MA’ ROSA

m-rosaAuteur : Brillante Mendoza est un réalisateur philippin de 56 ans. Son premier long métrage en 2005, Masahista, obtient en 2005 le Léopard d’or du film vidéo à Locarno. Il est ensuite l’auteur d’une douzaine de film dont certains ont obtenu grand succès en occident : John John (2007), puis Serbis présenté à Cannes en 2008. Kinatay, Prix de la mise en scène à Cannes en 2009, et la même année Lola, présenté à Venise. Taklub, présenté à Cannes en 2015 dans la sélection Un certain regard. Ma’Rosa a obtenu le prix d’interprétation féminine à Cannes en 2016.

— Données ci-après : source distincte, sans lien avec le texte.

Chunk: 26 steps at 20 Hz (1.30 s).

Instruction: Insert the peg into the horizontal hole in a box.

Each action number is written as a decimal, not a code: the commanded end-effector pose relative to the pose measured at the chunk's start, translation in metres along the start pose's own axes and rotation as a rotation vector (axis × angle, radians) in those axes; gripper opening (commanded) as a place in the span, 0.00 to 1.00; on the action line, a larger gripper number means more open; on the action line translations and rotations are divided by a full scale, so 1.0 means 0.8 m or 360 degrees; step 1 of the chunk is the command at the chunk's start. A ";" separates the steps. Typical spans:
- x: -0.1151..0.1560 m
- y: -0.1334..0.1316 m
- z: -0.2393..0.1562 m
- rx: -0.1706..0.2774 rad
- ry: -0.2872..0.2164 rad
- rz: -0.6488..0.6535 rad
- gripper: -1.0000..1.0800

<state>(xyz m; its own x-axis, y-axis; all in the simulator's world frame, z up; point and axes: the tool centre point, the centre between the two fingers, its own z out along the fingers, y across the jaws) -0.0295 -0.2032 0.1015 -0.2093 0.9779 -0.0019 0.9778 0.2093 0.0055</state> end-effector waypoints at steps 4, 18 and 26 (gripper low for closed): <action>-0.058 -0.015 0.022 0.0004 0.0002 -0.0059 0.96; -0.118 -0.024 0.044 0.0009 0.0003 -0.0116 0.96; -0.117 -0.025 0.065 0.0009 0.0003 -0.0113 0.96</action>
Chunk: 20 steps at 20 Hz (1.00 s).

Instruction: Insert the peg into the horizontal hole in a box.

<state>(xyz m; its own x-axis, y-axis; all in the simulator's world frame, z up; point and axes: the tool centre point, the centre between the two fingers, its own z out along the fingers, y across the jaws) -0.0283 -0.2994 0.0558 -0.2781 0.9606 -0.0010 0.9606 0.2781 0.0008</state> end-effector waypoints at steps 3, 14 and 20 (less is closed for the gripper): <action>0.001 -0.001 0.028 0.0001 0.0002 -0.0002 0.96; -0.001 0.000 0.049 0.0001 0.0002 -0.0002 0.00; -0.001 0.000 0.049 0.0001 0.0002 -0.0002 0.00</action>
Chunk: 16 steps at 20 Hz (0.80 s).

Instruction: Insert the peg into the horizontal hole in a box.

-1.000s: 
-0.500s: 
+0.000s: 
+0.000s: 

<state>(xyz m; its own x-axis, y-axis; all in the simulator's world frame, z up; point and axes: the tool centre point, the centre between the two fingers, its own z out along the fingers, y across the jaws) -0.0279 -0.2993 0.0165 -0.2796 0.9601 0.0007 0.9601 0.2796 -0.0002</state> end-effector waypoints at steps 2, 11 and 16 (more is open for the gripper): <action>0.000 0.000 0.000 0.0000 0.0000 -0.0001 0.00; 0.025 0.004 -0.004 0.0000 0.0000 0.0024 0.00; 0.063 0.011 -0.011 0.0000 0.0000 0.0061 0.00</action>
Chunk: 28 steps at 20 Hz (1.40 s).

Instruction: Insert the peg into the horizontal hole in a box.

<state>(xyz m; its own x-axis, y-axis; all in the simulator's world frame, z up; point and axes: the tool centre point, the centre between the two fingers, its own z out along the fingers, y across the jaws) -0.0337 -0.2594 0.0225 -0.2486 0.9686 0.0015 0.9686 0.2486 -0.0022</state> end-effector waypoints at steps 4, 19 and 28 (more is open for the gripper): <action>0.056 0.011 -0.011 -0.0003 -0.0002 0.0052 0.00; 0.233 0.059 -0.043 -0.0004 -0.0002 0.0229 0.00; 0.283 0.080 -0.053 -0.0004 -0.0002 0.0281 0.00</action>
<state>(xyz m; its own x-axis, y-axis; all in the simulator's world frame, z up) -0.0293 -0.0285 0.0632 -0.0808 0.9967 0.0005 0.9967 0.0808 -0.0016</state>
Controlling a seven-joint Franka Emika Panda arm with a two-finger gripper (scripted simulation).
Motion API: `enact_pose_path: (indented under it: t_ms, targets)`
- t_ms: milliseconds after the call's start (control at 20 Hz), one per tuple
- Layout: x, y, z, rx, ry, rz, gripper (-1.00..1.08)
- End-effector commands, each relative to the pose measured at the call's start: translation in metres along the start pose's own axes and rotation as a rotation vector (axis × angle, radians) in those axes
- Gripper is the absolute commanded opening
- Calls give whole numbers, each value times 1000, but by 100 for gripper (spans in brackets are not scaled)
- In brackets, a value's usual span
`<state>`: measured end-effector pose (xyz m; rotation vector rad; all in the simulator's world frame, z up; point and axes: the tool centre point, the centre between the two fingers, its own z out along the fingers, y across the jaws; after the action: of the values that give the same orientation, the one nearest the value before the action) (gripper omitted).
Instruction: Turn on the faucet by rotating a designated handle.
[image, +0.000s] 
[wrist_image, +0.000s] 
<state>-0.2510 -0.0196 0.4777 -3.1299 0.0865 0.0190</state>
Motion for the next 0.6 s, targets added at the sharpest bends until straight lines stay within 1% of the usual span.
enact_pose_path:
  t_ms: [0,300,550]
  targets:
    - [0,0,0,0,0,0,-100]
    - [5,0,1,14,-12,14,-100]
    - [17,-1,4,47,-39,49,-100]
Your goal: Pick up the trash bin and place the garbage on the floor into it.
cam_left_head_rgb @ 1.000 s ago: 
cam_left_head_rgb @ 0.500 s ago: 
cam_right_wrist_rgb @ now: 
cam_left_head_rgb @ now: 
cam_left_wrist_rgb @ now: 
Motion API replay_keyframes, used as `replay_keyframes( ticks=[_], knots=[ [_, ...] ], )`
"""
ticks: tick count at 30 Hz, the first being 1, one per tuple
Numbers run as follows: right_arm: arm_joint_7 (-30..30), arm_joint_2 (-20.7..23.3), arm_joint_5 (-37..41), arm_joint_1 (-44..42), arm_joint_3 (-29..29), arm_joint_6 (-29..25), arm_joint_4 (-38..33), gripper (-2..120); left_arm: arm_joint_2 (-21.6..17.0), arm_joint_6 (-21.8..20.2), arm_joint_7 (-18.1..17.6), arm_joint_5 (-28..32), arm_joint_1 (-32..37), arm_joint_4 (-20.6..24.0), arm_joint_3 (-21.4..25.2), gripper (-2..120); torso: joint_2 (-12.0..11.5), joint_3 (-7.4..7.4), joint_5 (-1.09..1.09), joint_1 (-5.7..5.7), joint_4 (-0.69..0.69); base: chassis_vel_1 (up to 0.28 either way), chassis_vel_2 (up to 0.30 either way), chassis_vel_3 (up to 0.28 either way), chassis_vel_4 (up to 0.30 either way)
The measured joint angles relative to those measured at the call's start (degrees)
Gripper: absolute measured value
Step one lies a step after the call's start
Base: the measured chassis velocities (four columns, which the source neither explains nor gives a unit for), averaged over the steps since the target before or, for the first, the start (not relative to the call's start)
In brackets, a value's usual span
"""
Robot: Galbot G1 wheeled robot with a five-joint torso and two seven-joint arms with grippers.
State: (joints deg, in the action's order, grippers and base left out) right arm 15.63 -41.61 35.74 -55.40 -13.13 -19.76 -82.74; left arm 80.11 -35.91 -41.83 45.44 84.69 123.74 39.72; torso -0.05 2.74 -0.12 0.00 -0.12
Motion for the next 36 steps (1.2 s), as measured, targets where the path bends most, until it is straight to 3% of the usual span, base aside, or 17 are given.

Résumé : Ma’ Rosa tient une petite échoppe avec son mari Nestor dans une rue pauvre de Manille où l’on trouve le petit nécessaire à la vie quotidienne. Pour arrondir les fins de mois elle revend des sachets de drogue. Sur une dénonciation, la police débarque et les emmène au commissariat où les policiers leur demandent 200 000 pesos (environ 4 000 €) pour les libérer. Avec le montant saisi et la dénonciation de leur dealer ils doivent encore 50 000. Leurs enfants par divers moyens tentent de rassembler cette somme énorme pour eux.

Analyse : Ma’ Rosa est un film qui ne surprend guère dans la filmographie de Brillante Mendoza. On y retrouve la plongée quasi documentaire du réalisateur dans la réalité la plus sombre de son pays, l’état précaire d’une partie importante de sa population, le problème récurrent de la recherche d’argent qui manque si cruellement, les relations au sein de la famille. L’impression de documentaire est accentuée ici d’une part par le fait que le réalisateur s’est inspiré de faits divers (« La situation misérable de cette femmes est celle de 80% de la société philippine. Je raconte le pays tout entier à travers elle » dit-il) ; d’autre part par le fait que Mendoza a filmé tout son long métrage caméra à l’épaule, suivant jusqu’à l’essoufflement et au flou des images ses personnages dans les rues sombres, encombrées, misérables de Manille, sous une pluie diluvienne qui transforme en peu de temps les rues en cloaques immondes. La nervosité de la mise en scène ne laisse aucun repos au spectateur et donne une telle impression de vérité que l’on ressent presque physiquement cette moiteur et l’odeur de ces ruelles de même que la tension palpable qui règne dans le commissariat.

Sa quête du réalisme sacrifie volontiers à l’esthétique. Les images ne sont pas soignées, parfois floues, comme les images de son pays dont il dénonce inlassablement les dérives sans polémiquer pour autant. Témoignage terrible et saisissant du petit monde de la rue vivant, dans la pauvreté et le sordide, de petits arrangements mais de solidarité aussi. Ce qui ne veut pas dire que ce film ne soit pas écrit, que la mise en scène ne soit pas maîtrisée ou que les longs plans séquence manquent de force.

Sa caméra vérité produit un autre effet surprenant : celui de brouiller les frontières morales. Certes on ne peut éprouver de l’indulgence pour ces flics ripoux ; mais ils sont malgré tout également les victimes d’un système car ils sont eux-mêmes rackettés par leurs supérieurs qui eux-mêmes rackettent les dealers … Mais surtout comment ne pas éprouver sympathie, empathie même pour cette Rosa qui n’est somme toute qu’une revendeuse de drogue ! Toutefois les juristes seraient tentés de plaider ici l’état de nécessité. Sympathie accentuée par la performance de l’actrice Jaclyn Jose, prix d’interprétation à Cannes, au jeu contenu, tout en émotion, au regard qui en dit si long sur ses états d’âme et sur ce qu’elle voit, avec le courage chevillé au corps de ceux qui ne peuvent se permettre de baisser les bras, jusqu’à cette scène finale, tellement émouvante, où ayant atteint ses objectifs, mais à quel prix, elle se permet enfin de craquer doucement, sans effusion, avec de lourdes larmes qui inondent son visage.

C’est un témoignage politique terrible d’une grande force que nous livre ici Mendoza et qui nous rend d’autant plus perplexes et inquiets que l’on ne voit pas comment la corruption qui gangrène cette société et prospère sur le dos des plus pauvres, pourrait s’arrêter.